→ What needs to be done:
In the material below, find the line with "right aluminium frame post: stayed" and the line with "Find the left gripper black right", then output both and every line between them exactly, omitting pictures.

------------------------

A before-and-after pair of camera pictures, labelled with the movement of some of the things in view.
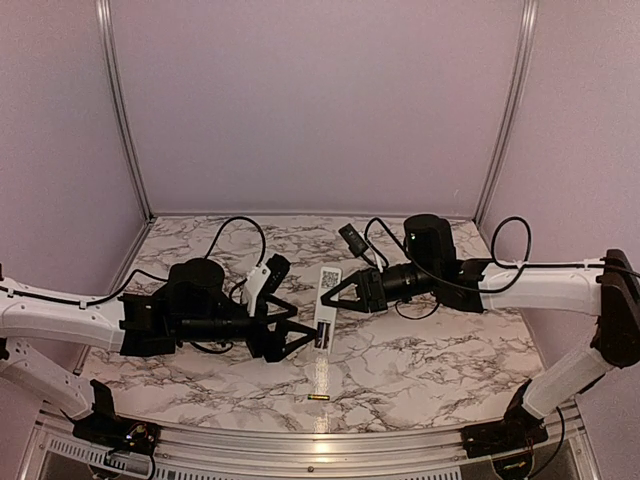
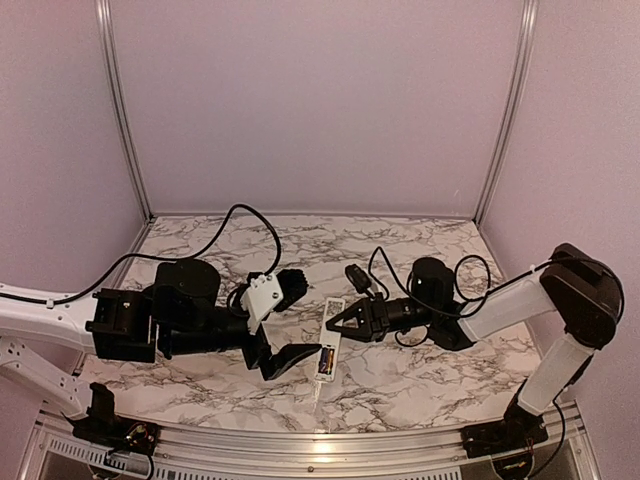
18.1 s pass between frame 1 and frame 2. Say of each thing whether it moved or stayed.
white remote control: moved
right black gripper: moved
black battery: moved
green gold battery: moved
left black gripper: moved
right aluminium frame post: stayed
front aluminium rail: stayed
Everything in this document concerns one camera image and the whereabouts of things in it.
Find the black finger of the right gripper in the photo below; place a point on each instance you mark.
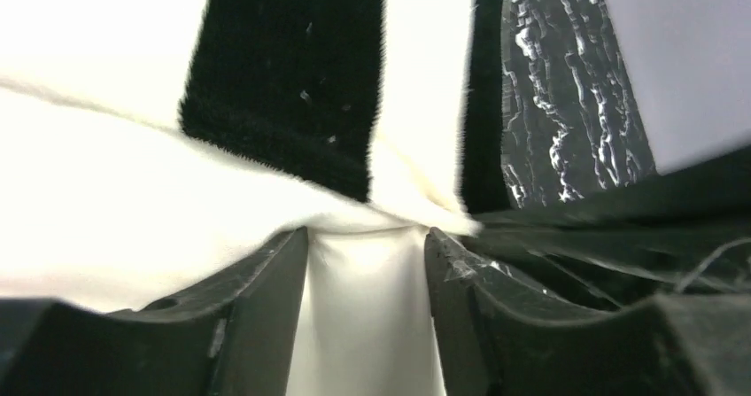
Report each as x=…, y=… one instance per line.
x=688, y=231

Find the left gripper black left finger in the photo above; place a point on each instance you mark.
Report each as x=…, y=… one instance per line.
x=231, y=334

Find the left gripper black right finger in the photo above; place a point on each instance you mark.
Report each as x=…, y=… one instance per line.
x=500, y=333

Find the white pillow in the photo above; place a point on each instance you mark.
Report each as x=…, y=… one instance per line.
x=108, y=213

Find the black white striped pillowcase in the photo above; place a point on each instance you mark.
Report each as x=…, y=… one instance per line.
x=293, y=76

------------------------

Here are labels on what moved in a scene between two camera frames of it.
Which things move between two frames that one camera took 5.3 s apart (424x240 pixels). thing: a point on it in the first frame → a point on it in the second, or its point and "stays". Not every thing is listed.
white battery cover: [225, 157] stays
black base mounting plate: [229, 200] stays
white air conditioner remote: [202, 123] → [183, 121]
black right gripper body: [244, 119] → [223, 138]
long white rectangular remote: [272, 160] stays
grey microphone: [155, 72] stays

------------------------

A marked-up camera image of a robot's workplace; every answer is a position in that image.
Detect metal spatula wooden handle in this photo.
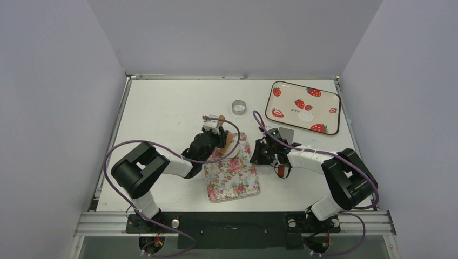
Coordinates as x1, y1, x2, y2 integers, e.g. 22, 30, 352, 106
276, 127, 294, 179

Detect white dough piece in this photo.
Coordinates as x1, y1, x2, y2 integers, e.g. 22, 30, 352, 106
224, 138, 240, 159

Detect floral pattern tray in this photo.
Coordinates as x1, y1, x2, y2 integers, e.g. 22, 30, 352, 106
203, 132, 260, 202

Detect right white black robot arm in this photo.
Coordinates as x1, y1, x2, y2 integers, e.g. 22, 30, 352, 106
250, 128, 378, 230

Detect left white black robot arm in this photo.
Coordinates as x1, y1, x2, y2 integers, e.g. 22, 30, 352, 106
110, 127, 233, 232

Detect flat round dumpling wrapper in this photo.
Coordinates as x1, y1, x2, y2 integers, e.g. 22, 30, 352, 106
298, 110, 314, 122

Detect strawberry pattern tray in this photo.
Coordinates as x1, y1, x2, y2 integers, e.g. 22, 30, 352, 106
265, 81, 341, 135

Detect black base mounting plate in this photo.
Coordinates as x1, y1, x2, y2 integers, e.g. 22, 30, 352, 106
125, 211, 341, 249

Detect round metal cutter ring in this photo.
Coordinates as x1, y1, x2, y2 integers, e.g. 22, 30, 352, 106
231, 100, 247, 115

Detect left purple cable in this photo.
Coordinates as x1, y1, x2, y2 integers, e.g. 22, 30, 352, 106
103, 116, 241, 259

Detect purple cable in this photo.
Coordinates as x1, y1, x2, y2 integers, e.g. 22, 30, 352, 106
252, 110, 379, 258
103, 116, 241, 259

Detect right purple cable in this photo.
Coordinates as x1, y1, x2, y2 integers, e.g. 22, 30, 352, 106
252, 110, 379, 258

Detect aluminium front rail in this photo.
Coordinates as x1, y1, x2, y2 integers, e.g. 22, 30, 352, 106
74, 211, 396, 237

------------------------

→ Final answer:
right aluminium frame post: stayed
front aluminium rail: stayed
Everything in this document concerns one camera image and the whereabouts of things in it.
Find the black finger of the right gripper in the photo below; place a point on each instance you mark.
Report each as x=…, y=… one instance per line.
x=688, y=231

Find the left gripper black left finger in the photo above; place a point on each instance you mark.
Report each as x=…, y=… one instance per line.
x=231, y=334

Find the left gripper black right finger in the photo above; place a point on each instance you mark.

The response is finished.